Activity: Find all lines in the records that include the word "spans", and copy them out.

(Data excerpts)
=== Begin Enclosure ===
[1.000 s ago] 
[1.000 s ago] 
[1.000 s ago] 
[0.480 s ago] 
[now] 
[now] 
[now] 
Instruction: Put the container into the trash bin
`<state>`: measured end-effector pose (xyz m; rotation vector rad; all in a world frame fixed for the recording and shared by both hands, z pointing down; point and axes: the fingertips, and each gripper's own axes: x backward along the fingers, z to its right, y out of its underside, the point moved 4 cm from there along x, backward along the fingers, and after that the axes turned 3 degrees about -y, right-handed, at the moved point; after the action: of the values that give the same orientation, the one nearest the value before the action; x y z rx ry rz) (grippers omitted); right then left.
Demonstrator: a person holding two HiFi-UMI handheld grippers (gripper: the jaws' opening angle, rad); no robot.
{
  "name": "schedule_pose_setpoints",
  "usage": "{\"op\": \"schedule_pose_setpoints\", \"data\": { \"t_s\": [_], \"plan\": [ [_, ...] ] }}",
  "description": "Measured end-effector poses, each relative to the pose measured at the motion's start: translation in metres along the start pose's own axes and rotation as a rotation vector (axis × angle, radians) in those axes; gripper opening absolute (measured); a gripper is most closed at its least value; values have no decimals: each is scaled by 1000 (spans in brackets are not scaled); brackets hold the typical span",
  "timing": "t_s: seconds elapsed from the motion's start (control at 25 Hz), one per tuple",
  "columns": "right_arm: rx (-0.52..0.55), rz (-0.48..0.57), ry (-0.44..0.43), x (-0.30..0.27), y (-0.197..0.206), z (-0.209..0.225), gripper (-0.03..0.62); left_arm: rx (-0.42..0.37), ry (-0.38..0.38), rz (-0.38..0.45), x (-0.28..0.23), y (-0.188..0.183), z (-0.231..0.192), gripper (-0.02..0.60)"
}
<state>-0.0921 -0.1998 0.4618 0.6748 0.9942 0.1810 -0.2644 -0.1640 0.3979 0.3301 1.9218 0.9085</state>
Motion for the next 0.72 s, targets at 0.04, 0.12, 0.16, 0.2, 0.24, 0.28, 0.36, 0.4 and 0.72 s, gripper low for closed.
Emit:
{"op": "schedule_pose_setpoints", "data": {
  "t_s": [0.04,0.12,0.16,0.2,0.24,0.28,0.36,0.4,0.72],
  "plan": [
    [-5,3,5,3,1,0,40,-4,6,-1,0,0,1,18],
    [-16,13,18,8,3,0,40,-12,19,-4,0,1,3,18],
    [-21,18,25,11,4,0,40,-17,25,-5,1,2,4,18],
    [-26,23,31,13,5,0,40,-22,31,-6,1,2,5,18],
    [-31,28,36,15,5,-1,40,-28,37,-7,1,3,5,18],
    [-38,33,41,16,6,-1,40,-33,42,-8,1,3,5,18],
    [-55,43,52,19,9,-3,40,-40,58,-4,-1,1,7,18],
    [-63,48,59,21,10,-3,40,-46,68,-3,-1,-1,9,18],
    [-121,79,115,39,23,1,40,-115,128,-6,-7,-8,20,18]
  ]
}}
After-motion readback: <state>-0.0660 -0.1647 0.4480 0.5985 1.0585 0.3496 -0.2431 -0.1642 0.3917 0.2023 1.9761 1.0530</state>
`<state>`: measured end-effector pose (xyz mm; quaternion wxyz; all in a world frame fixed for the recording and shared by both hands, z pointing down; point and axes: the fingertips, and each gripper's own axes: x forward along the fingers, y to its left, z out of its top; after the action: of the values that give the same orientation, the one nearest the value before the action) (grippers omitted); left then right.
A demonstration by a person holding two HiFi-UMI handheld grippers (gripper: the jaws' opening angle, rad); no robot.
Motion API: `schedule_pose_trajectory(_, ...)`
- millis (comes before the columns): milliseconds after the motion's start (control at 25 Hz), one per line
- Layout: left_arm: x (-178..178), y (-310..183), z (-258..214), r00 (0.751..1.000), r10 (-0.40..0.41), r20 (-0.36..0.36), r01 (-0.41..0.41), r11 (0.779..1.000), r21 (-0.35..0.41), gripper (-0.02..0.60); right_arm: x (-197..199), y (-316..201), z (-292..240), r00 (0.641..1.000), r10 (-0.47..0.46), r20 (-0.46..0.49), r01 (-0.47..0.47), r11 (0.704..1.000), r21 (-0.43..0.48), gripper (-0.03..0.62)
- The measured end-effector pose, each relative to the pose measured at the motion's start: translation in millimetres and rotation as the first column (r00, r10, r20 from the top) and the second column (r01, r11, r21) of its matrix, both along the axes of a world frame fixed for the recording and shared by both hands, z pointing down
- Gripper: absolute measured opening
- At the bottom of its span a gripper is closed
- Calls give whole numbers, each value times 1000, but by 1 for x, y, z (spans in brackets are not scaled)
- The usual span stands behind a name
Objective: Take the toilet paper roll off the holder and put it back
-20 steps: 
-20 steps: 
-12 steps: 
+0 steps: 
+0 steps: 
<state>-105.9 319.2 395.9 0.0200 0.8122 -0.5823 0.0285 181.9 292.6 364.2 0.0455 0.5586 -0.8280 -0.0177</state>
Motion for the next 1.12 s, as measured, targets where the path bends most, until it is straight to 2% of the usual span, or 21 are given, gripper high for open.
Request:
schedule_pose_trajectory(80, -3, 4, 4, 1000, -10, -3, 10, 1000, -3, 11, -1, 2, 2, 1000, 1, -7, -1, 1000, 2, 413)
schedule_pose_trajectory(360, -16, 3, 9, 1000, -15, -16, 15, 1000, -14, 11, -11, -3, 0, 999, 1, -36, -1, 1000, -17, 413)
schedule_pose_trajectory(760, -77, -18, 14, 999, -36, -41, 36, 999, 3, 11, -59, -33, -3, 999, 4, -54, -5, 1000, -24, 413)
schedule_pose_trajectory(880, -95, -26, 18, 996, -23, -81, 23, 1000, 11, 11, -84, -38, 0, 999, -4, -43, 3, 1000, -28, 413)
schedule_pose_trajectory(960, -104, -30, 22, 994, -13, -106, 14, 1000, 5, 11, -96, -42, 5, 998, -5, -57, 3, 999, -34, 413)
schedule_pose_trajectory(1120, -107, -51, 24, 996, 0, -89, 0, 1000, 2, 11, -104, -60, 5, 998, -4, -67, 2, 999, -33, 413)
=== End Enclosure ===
Answer to the problem:
  "description": "Measured end-effector poses, each relative to the pose measured at the motion's start: translation in metres along the start pose's own axes and rotation as a rotation vector (axis × angle, radians) in those axes; gripper opening absolute (measured); a gripper is most closed at its least value; values have no decimals: each is scaled by 1000 (spans in brackets are not scaled); brackets hold the typical span",
- Calls give whole numbers, each value times 1000, but by 1 for x, y, z (spans in brackets are not scaled)

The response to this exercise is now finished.